Collected data entries:

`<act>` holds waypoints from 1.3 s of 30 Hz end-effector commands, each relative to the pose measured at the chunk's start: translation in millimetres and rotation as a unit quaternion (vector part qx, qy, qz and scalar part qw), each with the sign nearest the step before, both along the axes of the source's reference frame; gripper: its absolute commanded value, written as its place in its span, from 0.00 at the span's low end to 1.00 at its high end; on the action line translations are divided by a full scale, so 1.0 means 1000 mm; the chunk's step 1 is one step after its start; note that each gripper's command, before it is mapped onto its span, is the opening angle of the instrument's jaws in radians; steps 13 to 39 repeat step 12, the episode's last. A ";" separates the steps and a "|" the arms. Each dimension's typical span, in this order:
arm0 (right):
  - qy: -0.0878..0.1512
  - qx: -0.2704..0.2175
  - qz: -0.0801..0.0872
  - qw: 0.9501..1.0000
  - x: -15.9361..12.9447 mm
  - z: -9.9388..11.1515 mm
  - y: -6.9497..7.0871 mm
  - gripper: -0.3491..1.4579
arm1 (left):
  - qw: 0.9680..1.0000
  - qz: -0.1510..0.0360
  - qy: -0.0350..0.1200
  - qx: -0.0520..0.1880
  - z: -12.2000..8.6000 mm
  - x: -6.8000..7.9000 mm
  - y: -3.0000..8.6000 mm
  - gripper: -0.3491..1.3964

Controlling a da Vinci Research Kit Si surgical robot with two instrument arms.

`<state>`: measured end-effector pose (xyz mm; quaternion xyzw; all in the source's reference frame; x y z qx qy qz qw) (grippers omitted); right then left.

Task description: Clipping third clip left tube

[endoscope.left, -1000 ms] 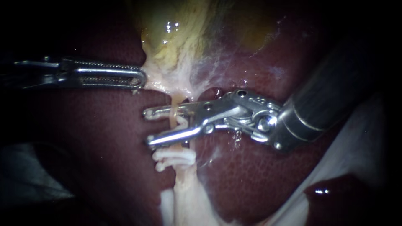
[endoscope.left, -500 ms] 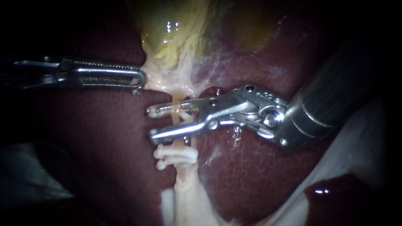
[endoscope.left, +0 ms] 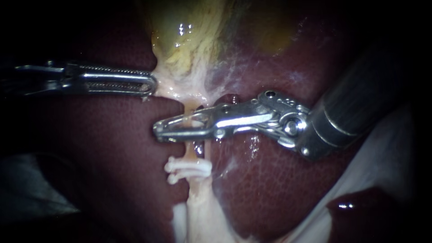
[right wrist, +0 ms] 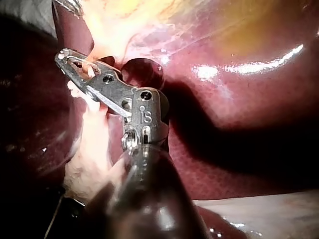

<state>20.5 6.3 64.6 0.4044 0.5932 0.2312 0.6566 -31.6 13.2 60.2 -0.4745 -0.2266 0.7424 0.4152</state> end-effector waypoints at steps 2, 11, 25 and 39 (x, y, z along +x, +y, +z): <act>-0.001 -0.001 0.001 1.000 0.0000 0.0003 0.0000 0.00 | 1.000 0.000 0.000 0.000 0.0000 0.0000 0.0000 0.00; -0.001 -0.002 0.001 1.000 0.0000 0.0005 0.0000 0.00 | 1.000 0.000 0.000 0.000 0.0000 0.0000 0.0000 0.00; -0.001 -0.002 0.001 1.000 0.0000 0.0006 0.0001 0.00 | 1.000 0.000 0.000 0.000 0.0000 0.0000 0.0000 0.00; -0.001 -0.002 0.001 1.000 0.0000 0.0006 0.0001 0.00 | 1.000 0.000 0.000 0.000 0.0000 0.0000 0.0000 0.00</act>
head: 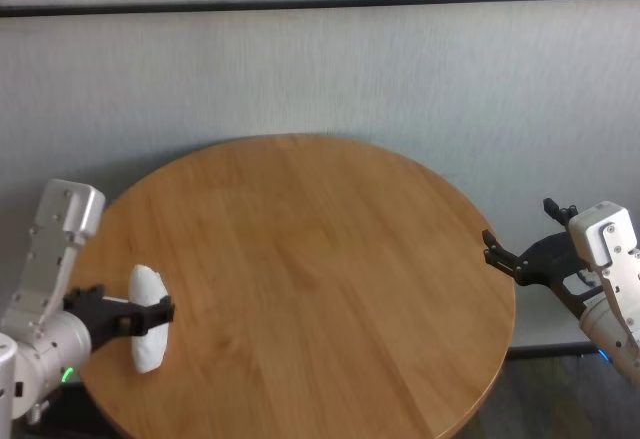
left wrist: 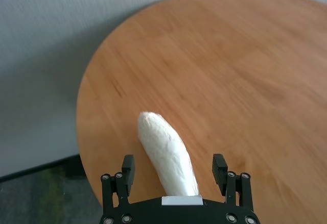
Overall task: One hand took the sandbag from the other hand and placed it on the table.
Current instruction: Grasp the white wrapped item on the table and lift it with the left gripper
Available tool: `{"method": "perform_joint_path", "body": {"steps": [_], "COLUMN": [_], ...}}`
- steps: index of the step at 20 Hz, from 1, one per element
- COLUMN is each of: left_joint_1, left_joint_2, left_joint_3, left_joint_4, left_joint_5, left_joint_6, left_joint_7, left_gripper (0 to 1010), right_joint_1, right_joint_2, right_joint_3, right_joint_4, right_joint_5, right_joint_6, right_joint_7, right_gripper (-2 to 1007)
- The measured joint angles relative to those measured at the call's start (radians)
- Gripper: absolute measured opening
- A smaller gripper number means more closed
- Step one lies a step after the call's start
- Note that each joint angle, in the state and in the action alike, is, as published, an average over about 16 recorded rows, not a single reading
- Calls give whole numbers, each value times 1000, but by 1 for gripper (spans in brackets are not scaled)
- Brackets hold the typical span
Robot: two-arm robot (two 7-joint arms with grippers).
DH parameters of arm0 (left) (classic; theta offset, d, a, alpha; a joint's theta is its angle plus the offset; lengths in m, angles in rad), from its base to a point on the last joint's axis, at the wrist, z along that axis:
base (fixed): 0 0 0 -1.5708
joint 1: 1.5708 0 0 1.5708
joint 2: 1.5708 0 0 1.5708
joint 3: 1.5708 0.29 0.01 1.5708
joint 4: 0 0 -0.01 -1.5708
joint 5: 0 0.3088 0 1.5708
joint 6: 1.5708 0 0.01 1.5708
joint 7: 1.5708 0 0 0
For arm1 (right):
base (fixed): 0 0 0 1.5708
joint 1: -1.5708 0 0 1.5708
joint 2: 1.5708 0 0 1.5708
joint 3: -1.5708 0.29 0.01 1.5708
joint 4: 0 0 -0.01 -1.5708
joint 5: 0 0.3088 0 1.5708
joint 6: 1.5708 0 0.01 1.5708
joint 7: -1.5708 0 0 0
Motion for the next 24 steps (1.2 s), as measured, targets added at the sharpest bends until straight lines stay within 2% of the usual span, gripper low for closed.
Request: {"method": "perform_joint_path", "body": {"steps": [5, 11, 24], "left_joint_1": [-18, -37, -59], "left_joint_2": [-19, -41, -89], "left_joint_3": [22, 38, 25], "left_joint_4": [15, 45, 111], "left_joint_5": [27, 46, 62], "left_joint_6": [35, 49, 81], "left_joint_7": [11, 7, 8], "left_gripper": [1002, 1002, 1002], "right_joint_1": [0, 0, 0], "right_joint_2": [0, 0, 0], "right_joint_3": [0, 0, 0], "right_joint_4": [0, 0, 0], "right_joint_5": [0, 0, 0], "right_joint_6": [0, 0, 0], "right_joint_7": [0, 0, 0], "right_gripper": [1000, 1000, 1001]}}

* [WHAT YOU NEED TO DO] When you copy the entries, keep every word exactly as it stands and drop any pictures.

* [SOLUTION TO THE PROBLEM]
`<act>` holds waypoints from 1.3 s of 30 Hz end-effector commands, each relative to the pose measured at the chunk's start: translation in millimetres and rotation as a unit quaternion (vector part qx, qy, qz and scalar part qw), each with the sign nearest the step before, both along the axes of the source's reference frame; gripper: its absolute commanded value, written as its place in its span, from 0.00 at the span's low end to 1.00 at its high end; on the action line translations are divided by a full scale, so 1.0 means 1000 mm; the chunk's step 1 is one step after its start; note that each gripper's command, before it is mapped onto its span, is the opening angle of the instrument's jaws in radians; steps 13 to 39 repeat step 12, the episode's last. A ";" separates the steps and a "|" the arms. Each dimension's typical span, in this order:
arm0 (right):
  - qy: -0.0878..0.1512
  - qx: -0.2704..0.2175
  - qz: -0.0801..0.0872
  - qw: 0.9501..1.0000
  - x: -15.9361..12.9447 mm
  - z: -9.9388..11.1515 mm
  - y: -6.9497..7.0871 mm
  - gripper: -0.3491..1.4579
arm1 (left):
  - qw: 0.9680..1.0000
  - qz: -0.1510..0.0360
  - qy: -0.0350..0.1200
  - qx: -0.0520..0.1880
  - z: -12.2000..8.6000 mm
  - x: -6.8000..7.9000 mm
  - y: -3.0000..8.6000 mm
  - gripper: -0.3491..1.3964

Controlling a da Vinci Research Kit Si surgical robot with two instrument arms.

`<state>`: measured end-effector pose (xyz mm; quaternion xyzw; all in the source's reference frame; x y z qx qy qz qw) (grippers omitted); right then left.

Task description: Clipping third clip left tube

[endoscope.left, -1000 ms] 
[endoscope.left, -500 ms] 
[endoscope.left, +0 ms] 
[right wrist, +0 ms] 

<state>20.5 6.3 64.6 0.4044 0.5932 0.2312 0.6566 -31.6 13.2 60.2 -0.4745 -0.2266 0.7424 0.4152</state> end-effector waypoints at steps 2, 11, 25 and 39 (x, y, z along +x, +y, +z): <act>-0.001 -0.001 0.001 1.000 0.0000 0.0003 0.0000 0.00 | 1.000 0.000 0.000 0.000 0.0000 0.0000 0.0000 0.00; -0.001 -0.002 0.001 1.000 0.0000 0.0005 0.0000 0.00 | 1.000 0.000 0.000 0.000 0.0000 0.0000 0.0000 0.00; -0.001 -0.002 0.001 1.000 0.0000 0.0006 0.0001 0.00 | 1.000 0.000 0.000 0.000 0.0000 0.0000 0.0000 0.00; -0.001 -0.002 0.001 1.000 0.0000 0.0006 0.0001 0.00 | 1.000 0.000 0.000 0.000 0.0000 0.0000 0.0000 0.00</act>
head: 
left wrist: 
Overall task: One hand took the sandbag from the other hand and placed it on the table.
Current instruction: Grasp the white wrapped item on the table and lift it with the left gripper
Available tool: `{"method": "perform_joint_path", "body": {"steps": [_], "COLUMN": [_], ...}}`
- steps: index of the step at 20 Hz, from 1, one per element
- COLUMN is each of: left_joint_1, left_joint_2, left_joint_3, left_joint_4, left_joint_5, left_joint_6, left_joint_7, left_gripper (0 to 1010), right_joint_1, right_joint_2, right_joint_3, right_joint_4, right_joint_5, right_joint_6, right_joint_7, right_gripper (-2 to 1007)
- The measured joint angles relative to those measured at the call's start (radians)
- Gripper: absolute measured opening
- A smaller gripper number means more closed
- Step one lies a step after the call's start
- Note that each joint angle, in the state and in the action alike, is, as published, an average over about 16 recorded rows, not a single reading
- Calls give whole numbers, each value times 1000, but by 1 for gripper (spans in brackets are not scaled)
- Brackets hold the typical span
Robot: two-arm robot (two 7-joint arms with grippers).
DH parameters of arm0 (left) (classic; theta offset, d, a, alpha; a joint's theta is its angle plus the offset; lengths in m, angles in rad), from its base to a point on the last joint's axis, at the wrist, z along that axis:
base (fixed): 0 0 0 -1.5708
joint 1: 1.5708 0 0 1.5708
joint 2: 1.5708 0 0 1.5708
joint 3: 1.5708 0.29 0.01 1.5708
joint 4: 0 0 -0.01 -1.5708
joint 5: 0 0.3088 0 1.5708
joint 6: 1.5708 0 0.01 1.5708
joint 7: 1.5708 0 0 0
For arm1 (right):
base (fixed): 0 0 0 1.5708
joint 1: -1.5708 0 0 1.5708
joint 2: 1.5708 0 0 1.5708
joint 3: -1.5708 0.29 0.01 1.5708
joint 4: 0 0 -0.01 -1.5708
joint 5: 0 0.3088 0 1.5708
joint 6: 1.5708 0 0.01 1.5708
joint 7: -1.5708 0 0 0
Motion for the next 24 steps (1.2 s), as measured, targets added at the sharpest bends until straight lines stay within 2% of the usual span, gripper low for closed.
Request: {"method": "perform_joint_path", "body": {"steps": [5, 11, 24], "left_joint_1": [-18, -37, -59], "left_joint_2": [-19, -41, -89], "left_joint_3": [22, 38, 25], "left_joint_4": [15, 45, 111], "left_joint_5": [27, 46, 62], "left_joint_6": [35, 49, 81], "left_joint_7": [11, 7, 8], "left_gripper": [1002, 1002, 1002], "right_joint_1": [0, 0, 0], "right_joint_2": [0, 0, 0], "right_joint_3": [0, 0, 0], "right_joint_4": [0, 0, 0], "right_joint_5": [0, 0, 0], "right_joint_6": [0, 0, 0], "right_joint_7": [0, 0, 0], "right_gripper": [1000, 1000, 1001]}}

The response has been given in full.